*** DATASET CONTENT ***

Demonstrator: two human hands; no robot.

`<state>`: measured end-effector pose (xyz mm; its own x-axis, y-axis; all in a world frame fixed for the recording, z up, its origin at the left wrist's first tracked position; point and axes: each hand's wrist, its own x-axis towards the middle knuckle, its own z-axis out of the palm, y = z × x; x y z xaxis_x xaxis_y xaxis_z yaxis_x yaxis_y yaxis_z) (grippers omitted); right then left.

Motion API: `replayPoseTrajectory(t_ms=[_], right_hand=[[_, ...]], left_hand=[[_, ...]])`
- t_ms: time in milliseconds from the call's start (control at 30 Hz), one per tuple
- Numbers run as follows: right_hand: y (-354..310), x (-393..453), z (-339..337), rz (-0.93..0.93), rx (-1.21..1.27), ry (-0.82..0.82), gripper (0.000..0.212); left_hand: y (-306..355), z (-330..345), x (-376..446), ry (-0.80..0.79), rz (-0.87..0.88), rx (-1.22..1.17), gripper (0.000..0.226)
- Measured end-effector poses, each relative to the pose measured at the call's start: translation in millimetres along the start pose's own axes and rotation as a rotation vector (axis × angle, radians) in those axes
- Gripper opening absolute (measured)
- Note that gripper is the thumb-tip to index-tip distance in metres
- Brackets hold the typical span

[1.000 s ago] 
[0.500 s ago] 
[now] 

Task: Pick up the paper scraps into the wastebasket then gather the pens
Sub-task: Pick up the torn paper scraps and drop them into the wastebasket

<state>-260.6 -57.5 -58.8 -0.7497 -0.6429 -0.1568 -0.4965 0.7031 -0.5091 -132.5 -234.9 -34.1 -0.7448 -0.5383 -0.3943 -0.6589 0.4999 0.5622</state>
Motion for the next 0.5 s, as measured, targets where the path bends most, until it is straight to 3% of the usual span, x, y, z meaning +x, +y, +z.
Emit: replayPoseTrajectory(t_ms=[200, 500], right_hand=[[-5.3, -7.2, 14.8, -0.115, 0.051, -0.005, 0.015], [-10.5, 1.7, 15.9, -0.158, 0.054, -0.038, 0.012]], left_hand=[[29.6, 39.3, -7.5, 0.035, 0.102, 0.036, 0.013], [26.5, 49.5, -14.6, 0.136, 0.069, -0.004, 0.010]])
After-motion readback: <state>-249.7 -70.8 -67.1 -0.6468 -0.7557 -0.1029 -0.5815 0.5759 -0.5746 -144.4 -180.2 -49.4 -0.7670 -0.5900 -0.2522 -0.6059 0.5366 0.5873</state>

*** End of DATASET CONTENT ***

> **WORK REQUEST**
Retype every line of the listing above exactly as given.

> **TASK SOLUTION**
Demonstrator: two human hands; no robot.

`<state>`: measured end-effector pose (xyz mm; its own x-axis, y-axis; all in a world frame fixed for the recording, z up, its origin at the left wrist's first tracked position; point and axes: each hand's wrist, its own x-axis towards the middle knuckle, its own z-axis out of the palm, y = z × x; x y z xaxis_x xaxis_y xaxis_z yaxis_x yaxis_y yaxis_z) (grippers omitted); right then left.

Motion API: `replayPoseTrajectory(t_ms=[_], right_hand=[[_, ...]], left_hand=[[_, ...]])`
- t_ms: time in milliseconds from the call's start (control at 30 Hz), one per tuple
- Numbers run as follows: right_hand: y (-354..310), x (-393..453), z (-339..337), rz (-0.93..0.93), rx (-1.21..1.27), ry (-0.82..0.82), gripper (0.000..0.212); left_hand: y (-306..355), z (-330..345), x (-376..446), ry (-0.80..0.79), rz (-0.87..0.88), rx (-1.22..1.17), gripper (0.000..0.226)
- Measured end-effector poses, each relative to the pose measured at the call's start: translation in millimetres along the start pose's own axes and rotation as a rotation vector (axis × angle, radians) in those axes
- Gripper opening absolute (measured)
- Note that gripper is the thumb-tip to index-tip distance in metres
- Brackets hold the typical span

[1.000 s ago] 
[0.500 s ago] 
[now] 

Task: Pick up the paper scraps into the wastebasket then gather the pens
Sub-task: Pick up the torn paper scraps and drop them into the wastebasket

<state>-260.6 -57.5 -58.8 -0.7497 -0.6429 -0.1568 -0.4965 0.7031 -0.5091 -132.5 -234.9 -34.1 -0.7448 -0.5383 -0.3943 -0.6589 0.4999 0.5622</state>
Motion for the next 0.5 s, as measured, targets where the path bends most, until it is straight to 3% of the usual span, x, y, z meaning +x, +y, +z.
Emit: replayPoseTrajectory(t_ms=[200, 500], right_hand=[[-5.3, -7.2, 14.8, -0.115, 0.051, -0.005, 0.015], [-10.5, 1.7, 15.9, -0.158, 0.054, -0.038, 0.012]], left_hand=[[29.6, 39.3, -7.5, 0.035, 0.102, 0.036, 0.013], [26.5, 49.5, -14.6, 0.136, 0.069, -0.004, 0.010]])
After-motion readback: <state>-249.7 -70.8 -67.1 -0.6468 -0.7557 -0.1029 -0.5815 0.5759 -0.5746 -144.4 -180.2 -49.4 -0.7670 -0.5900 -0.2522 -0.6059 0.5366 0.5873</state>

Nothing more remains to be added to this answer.